サンライ様の言葉が事実ならば、スィルローゼ様は地球の歴史に何かしらの形で情報を残している神様と言う事になるのだから。
「サンライ様。私、絶対にヤルダバオトをシメて、他のプレイヤーを元の世界に戻して見せます。そして、その際ですが、私の体を一つくらい元の世界に送ってもよろしいでしょうか?」
「それは別に構わないけど……うーん、本当に失言だったわねぇ。くすくす」
調べなければいけない。
なんとしてでも。
スィルローゼ様の代行者として、これは譲れない。
邪魔をする事が確定しているヤルダバオトは……潰す、絶対に潰す。
既に決定事項ではあったが、私は決意を新たにする。
「エオナ、『エオナガルド』に生み出す生物の案が決まりました。
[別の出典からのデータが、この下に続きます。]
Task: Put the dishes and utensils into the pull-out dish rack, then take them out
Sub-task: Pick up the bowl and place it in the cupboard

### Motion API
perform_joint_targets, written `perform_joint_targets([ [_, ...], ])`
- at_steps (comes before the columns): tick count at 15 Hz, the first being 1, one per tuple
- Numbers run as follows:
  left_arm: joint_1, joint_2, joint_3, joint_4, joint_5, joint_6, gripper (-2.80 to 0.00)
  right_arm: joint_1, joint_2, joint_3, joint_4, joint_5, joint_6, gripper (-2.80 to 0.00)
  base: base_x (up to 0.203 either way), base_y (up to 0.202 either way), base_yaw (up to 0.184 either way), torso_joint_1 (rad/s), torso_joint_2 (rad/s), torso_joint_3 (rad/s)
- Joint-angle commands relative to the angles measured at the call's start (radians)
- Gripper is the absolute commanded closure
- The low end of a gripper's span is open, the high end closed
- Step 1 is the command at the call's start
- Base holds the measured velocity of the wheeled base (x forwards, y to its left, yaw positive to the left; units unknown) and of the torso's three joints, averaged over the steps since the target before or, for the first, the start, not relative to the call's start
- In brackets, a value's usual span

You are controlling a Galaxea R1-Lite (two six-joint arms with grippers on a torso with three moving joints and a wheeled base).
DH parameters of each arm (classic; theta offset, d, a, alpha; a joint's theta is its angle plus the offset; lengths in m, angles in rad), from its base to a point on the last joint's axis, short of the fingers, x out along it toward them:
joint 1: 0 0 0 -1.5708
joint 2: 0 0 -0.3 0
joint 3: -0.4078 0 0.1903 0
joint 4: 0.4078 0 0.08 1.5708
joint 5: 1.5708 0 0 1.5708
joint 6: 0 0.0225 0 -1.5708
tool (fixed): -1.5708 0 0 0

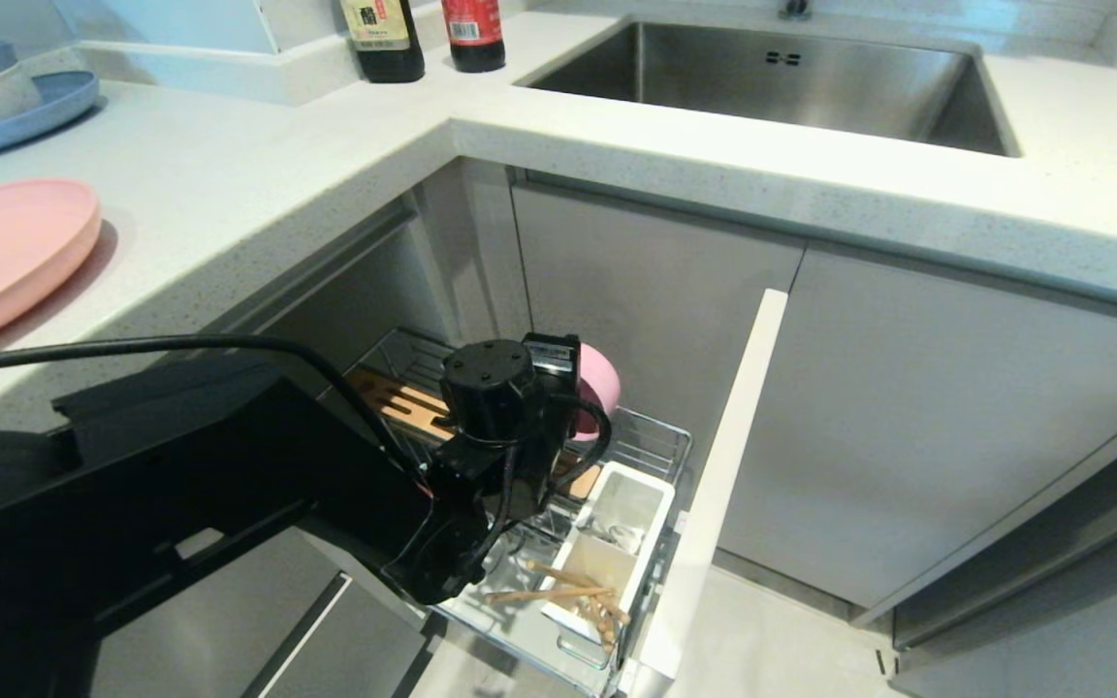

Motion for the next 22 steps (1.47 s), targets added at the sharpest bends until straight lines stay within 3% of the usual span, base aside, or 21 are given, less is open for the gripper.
perform_joint_targets([
  [1, -0.001, 0.006, 0.002, 0.005, 0.003, -0.009, 0.0, 0.0, 0.0, 0.002, -0.001, 0.0, 0.0, 0.0, 0.0, 0.0, 0.0, 0.0, 0.0, 0.0],
  [10, -0.002, 0.005, 0.006, 0.052, 0.006, -0.029, 0.0, 0.0, 0.0, 0.002, -0.001, 0.0, 0.0, 0.0, 0.0, 0.0, 0.0, 0.0, 0.0, 0.0],
  [11, -0.003, 0.003, 0.006, 0.052, 0.006, -0.028, -0.71, 0.0, 0.0, 0.002, 0.0, 0.0, 0.0, 0.0, 0.0, 0.0, 0.0, 0.0, 0.0, 0.0],
  [12, -0.003, -0.001, 0.006, 0.054, 0.007, -0.026, -2.8, 0.0, 0.0, 0.002, -0.001, 0.001, 0.0, 0.0, 0.0, 0.0, 0.0, 0.0, 0.0, 0.0],
  [22, -0.054, -0.21, 0.034, 0.349, 0.079, -0.026, -2.8, 0.0, 0.0, 0.002, -0.001, 0.0, 0.0, 0.0, 0.0, 0.0, 0.0, 0.0, 0.0, 0.0],
])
問題がないか、確認してください」
「あ、はい。分かりました」
と、ここで他の神様と話し合いをしていたスィルローゼ様が私を呼んで下さったので、私はスィルローゼ様に近づき、書類を読ませてもらう。
そして、妙な仕様が無いかを確認。
もしも私に理解できない仕様があるならば、それについての説明をしてもらう。
元々『Full Faith ONLine』と言うゲームを作り出した神様たちだけあって、説明も含めてこう言う仕事がお好きなのだろう。
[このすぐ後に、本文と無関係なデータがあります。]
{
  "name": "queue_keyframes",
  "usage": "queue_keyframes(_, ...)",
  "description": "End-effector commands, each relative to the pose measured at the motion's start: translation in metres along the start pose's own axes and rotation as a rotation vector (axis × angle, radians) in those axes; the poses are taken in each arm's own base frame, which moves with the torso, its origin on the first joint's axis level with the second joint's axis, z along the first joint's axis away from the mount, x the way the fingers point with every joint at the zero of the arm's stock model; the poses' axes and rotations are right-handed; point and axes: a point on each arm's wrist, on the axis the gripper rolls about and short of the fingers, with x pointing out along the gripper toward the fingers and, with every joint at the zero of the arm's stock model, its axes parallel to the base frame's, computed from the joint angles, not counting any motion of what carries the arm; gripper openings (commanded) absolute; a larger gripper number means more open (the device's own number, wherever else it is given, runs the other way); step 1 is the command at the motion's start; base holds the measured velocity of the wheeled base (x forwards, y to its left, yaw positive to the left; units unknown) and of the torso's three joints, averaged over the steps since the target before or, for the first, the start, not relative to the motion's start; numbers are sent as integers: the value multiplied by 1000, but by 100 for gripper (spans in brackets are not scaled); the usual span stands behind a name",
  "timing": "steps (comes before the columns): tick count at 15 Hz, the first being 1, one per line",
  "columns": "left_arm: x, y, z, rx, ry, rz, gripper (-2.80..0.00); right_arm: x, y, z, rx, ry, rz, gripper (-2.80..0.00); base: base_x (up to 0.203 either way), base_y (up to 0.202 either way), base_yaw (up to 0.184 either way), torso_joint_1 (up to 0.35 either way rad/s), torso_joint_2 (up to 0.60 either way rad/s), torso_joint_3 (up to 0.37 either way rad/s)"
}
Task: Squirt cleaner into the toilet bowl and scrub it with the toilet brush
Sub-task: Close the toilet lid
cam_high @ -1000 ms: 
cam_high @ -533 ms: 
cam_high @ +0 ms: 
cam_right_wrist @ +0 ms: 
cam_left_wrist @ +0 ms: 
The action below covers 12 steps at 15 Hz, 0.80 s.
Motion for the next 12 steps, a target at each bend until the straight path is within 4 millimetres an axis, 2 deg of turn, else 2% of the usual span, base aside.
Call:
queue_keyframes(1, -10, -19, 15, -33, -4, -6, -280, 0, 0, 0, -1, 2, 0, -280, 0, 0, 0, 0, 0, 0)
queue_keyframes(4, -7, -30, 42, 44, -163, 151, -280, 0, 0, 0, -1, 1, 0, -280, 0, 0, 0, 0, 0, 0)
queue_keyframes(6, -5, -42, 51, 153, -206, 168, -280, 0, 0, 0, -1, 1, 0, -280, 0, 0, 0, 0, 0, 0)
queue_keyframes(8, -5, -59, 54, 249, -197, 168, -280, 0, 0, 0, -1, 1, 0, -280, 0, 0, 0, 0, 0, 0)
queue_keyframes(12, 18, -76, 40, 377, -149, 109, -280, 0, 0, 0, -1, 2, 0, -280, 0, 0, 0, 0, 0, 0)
嫌な顔一つせずに懇切丁寧に説明をして、私を納得させてくれる。
「皆様、本当にありがとうございます。『エオナガルド』の為にこれほどまでに力を尽くしていただき、感謝の念しかありません」
「ま、ちょうどいい息抜きでもあったからね。気にしなくてもいいよ」
「ふふふ、エオナが喜んでくれて、私も嬉しいです」
そうして最終的に五種類の生物を『エオナガルド』で飼育することになり、私は大きく頭を下げた。
「それではエオナ。陽と生命の神サンライの名において、『フィーデイ』の時間でおおよそ一週間後にこれらの生物を『エオナガルド』に送らせていただきます。楽しみにしていてくださいね」
「はい、お待ちしています!」
やがて神託魔法の効果時間が切れた為だろう、私の意識は『フィーデイ』へと戻されていった。